Direct Connections with Brands
It’s no longer just about the retailers. It’s all about the brands. There are a few reasons for this, the first being that consumers are able to develop stronger trust in a brand’s supply chain, rather than a retailer that works with many brands. It’s too hard to verify the ethical sourcing strategy of a broad-brand catalogue. It’s also hard to emotionally connect with products from a retailer that stocks products from multiple vendors, unless we’re talking about hot ticket brands with pre-established emotional connections with consumers.
Speaking of consumers, a consumer survey by CM Group found that 23 percent of Gen Z say “authenticity” is the most important aspect of a brand. Even top-rated attributes like “design” or “social impact” can’t compete. It’s also worth noting that 22 percent of Gen Z consumers report that a lack of transparency will reduce their opinion of a brand or product.
When it comes to consumers’ perceptions of brands, the unsaid secret is “the smaller the better.” Consider that Etsy came in at number five on Gist’s list of top retailers during the 2022 holiday shopping season. This is because 75 percent of Gen Z use their smartphone to shop online. When they’re doing this, they Google each brand that interests them. Positive and negative brand press is now part of the purchasing decision. And small brands with accessible brand advocates reap the spoils.
Sustainability Means Different Things to Different Demographics
A 2022 survey by First Insight and the Baker Retailing Center at the Wharton School of the University of Pennsylvania found that four generations have different definitions of “sustainability.” About half of boomers (44 percent), Gen X (48 percent), and millennials (46 percent) think that “sustainability” means “products made from recycled, sustainable and natural harvested fibers and materials.”
But about half (48 percent) of the Gen Z respondents Wharton polled believe that sustainability means “sustainable manufacturing.” However, “sustainable manufacturing” could refer to a bevy of priorities, including product materials, the energy used in production, location of the manufacturer, worker treatment/pay, etc.

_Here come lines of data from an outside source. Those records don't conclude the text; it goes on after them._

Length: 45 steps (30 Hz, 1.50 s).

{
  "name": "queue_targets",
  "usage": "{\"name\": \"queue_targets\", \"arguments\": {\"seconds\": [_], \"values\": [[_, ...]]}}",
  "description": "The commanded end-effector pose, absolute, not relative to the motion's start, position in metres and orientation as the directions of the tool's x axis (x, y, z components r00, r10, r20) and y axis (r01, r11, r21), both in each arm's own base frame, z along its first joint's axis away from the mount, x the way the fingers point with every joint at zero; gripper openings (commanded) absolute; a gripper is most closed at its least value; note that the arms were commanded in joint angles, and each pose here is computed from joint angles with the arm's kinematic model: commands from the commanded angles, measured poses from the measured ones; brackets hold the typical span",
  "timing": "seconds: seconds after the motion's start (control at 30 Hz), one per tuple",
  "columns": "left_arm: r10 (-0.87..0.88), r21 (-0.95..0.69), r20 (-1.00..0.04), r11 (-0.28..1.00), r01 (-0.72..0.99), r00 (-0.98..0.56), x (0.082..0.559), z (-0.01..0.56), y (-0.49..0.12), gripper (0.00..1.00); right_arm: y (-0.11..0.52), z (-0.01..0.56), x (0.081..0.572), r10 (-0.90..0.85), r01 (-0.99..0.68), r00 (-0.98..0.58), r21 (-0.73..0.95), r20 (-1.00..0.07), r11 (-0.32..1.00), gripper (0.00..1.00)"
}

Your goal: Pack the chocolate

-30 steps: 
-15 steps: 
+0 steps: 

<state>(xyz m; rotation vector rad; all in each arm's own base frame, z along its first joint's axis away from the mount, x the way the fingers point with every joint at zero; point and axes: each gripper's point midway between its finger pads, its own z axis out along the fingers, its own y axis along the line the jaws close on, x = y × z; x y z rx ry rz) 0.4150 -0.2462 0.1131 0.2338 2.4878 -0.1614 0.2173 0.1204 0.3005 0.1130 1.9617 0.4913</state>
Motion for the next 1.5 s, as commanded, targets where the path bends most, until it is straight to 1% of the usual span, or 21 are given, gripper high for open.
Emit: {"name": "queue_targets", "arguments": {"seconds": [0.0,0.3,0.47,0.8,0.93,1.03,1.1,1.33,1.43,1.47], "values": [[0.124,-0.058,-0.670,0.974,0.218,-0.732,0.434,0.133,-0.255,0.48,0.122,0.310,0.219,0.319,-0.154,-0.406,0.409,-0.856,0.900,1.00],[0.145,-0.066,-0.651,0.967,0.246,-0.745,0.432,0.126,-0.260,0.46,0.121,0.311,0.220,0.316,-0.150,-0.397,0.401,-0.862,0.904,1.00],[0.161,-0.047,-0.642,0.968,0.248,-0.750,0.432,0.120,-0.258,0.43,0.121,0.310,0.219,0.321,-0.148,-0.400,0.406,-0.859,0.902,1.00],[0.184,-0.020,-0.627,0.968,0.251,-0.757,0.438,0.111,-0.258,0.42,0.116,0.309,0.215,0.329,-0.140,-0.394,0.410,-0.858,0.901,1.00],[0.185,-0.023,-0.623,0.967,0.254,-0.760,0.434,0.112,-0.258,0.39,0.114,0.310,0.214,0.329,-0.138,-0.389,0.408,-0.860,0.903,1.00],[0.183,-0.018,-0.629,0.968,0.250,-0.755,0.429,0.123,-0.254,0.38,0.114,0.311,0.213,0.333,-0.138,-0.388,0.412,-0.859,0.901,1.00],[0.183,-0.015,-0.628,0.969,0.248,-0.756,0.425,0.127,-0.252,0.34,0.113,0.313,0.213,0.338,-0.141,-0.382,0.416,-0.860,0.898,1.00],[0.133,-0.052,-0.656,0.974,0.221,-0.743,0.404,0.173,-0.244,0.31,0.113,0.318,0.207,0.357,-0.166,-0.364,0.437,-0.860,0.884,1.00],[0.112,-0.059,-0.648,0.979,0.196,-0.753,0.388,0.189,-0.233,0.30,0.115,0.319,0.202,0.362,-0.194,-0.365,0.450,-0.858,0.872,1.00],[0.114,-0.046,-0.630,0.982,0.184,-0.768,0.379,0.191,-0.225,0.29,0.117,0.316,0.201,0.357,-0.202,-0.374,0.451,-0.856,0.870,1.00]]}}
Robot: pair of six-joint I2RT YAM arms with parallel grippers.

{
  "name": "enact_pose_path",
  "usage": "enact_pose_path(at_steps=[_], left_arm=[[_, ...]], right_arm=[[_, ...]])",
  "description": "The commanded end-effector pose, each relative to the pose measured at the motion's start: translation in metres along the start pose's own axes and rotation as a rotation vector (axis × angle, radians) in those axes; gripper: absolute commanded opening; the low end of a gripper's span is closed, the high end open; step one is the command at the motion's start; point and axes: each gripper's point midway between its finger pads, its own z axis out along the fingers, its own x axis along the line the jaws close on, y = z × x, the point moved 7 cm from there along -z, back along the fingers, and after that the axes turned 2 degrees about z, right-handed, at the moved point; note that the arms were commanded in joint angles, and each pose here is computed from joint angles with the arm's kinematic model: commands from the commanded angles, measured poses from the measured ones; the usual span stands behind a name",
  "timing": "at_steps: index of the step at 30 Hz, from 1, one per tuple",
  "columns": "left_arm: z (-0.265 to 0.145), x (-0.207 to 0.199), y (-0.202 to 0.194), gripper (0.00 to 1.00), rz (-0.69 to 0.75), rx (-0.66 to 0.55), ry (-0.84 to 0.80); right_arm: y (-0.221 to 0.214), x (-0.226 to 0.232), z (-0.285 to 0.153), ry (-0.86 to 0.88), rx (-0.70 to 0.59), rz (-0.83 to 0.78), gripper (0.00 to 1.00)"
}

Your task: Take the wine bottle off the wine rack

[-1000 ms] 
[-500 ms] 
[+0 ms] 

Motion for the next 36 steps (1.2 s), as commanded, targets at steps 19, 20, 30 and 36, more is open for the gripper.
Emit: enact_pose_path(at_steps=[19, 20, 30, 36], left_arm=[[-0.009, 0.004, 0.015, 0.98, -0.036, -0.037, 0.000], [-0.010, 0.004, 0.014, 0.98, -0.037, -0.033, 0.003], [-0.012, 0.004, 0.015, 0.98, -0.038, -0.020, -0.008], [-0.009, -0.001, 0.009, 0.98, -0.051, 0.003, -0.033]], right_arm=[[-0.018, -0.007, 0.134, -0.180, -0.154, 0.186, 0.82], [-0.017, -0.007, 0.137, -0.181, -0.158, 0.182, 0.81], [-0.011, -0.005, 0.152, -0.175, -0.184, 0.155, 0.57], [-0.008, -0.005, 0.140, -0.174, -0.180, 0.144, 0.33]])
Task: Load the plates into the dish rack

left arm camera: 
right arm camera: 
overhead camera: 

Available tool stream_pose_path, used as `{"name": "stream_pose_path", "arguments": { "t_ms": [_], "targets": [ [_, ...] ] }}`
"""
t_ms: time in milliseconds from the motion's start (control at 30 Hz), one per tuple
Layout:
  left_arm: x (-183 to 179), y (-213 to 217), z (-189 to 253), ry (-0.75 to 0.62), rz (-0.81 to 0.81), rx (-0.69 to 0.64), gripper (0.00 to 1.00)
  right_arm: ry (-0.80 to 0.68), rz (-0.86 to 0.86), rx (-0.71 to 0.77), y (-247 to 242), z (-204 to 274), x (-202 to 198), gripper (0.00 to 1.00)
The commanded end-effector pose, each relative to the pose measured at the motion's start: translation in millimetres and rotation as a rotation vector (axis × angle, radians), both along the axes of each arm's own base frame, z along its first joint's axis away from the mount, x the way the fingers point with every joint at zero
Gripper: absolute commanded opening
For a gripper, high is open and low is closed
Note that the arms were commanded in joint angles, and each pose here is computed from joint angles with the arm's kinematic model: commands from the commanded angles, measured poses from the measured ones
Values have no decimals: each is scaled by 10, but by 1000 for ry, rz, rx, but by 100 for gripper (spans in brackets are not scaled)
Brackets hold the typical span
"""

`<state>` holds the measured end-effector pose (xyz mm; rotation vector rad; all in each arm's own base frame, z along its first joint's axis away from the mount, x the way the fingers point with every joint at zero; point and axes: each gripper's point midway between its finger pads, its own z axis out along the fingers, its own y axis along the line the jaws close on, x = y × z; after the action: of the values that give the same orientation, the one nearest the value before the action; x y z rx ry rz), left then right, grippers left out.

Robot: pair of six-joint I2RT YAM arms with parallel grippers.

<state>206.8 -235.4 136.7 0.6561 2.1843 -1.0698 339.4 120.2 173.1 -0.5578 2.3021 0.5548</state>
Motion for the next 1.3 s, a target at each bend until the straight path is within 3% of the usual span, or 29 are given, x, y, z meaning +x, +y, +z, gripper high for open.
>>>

So, how does this add up when Gen Z favors fast fashion — which is historically the antithesis of ethical and sustainable — over department stores? The convenience of delivery isn’t something that this generation easily ignores. Yet 73 percent of Gen Z consumers are willing to pay 10 percent more for sustainable products. The key is that fast fashion retailers such as Zara and Uniqlo offer sustainable/eco conscious lines. Fast-fashion retailers also respond to trends so quickly that young consumers facing pressure to look good for social media can’t afford to ignore them.
There Is No “Back of House” Anymore
Gen Z consumers are more disillusioned than ever about the retailers that once set sustainability precedents. The fall of Everlane created a ripple effect that led Gen Z customers going even further down the research rabbit hole before hunkering down on a purchase. That is, when they take ethics into consideration with their purchasing decisions at all. They’re still young and, at times, they value looking good to their peers over shopping in a way that’s aligned with their values.
However, if their millennial predecessors are any indication, this behavior won’t last once Gen Z consumers hit college age. With trust, transparency and sustainability at the forefront of their list of priorities, young shoppers are on trajectory to become the “millennials on steroids” they were once deemed to be. And in this environment, brands will need to reevaluate whether a top-down management style without open communication from the frontline to the C-suite is still tenable.